A whitespace tokeniser splits a raw string into tokens wherever it encounters a whitespace character — space (U+0020), tab (U+0009), or newline (U+000A/U+000D). Nothing else influences where boundaries fall. No rules, no vocabulary, no trained model.

It is the minimum viable tokeniser: easy to reason about, trivial to implement, and entirely transparent in its behaviour.

How it works

The algorithm is a single pass over the input string. Each run of non-whitespace characters becomes a token; whitespace characters are consumed and discarded.

tokens = input_string.split()

Python’s str.split() with no argument collapses consecutive whitespace and strips leading and trailing spaces. Most implementations follow the same convention.

Example

Input: "Costs $1,200 — including VAT."

Strategy	Tokens
Whitespace	`Costs`, `$1,200`, `—`, `including`, `VAT.`
Rule-based	`Costs`, `$`, `1,200`, `—`, `including`, `VAT`, `.`

The whitespace tokeniser emits VAT. as a single token. A query for VAT will not match it unless the downstream system strips punctuation separately. This is the canonical failure mode.

Edge cases

Punctuation attached to words. A trailing full stop, comma, or closing parenthesis becomes part of the preceding token. "done." and "done" are distinct types in the index — a query for one will not retrieve the other.

Contractions. "isn't" is a single token. Downstream steps cannot split the negative contraction without separate post-processing.

Non-breaking space (U+00A0). HTML and word-processor output frequently contains non-breaking spaces. Standard split() implementations treat U+00A0 as whitespace; some do not. The safe choice is to normalise Unicode whitespace before tokenising.

CJK scripts. Mandarin, Japanese, and Korean text contains no spaces between words. A whitespace tokeniser applied to "自然言語処理" (natural language processing) emits a single token: the entire string. The algorithm is inapplicable without a language-aware segmenter.

Multiple spaces and zero-width characters. Consecutive spaces collapse correctly in most implementations, but zero-width joiners (U+200D) and zero-width non-breaking spaces (U+FEFF) are invisible and may produce empty or unexpected tokens if not stripped first.

When to use it

Use it when:

Input is clean, space-delimited text with no embedded punctuation you care about — log lines, machine-generated identifiers, structured fields.
Speed is the primary constraint and token quality matters less than throughput. A whitespace split is O(n) with minimal overhead and no external dependencies.
You are prototyping a pipeline and need a baseline before committing to a more sophisticated tokeniser.
You control input generation and can guarantee punctuation is already separated (e.g. pre-tokenised corpora like Penn Treebank distribute text with spaces around every punctuation mark).

Do not use it when:

Input is natural-language prose.

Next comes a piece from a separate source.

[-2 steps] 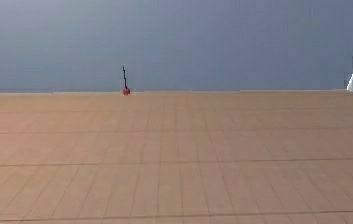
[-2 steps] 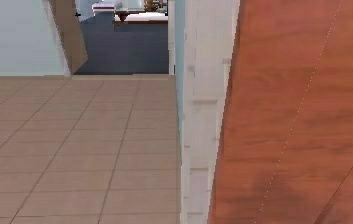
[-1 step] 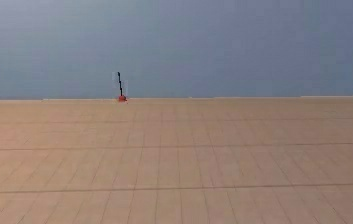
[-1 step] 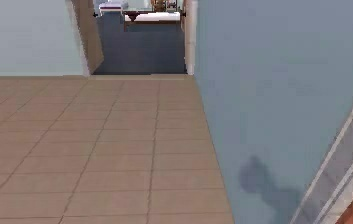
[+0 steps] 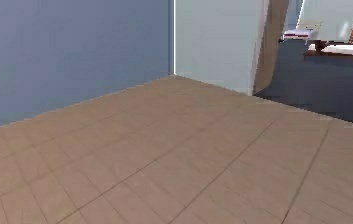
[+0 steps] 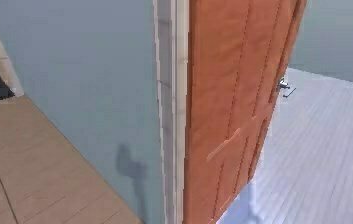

Punctuation-attached tokens and unhandled contractions silently reduce recall without any error signal.
Your content is multilingual or may include CJK, Arabic, or other scripts where word boundaries are not marked by spaces.
The pipeline feeds a downstream component — a stemmer, stop-word filter, or BM25 scorer — that expects clean word tokens. Garbage-in from the tokeniser compounds through every subsequent stage.
You need query–index consistency: if documents were indexed with a rule-based tokeniser and queries are parsed with a whitespace tokeniser, "VAT." in the index will never match the query token "VAT".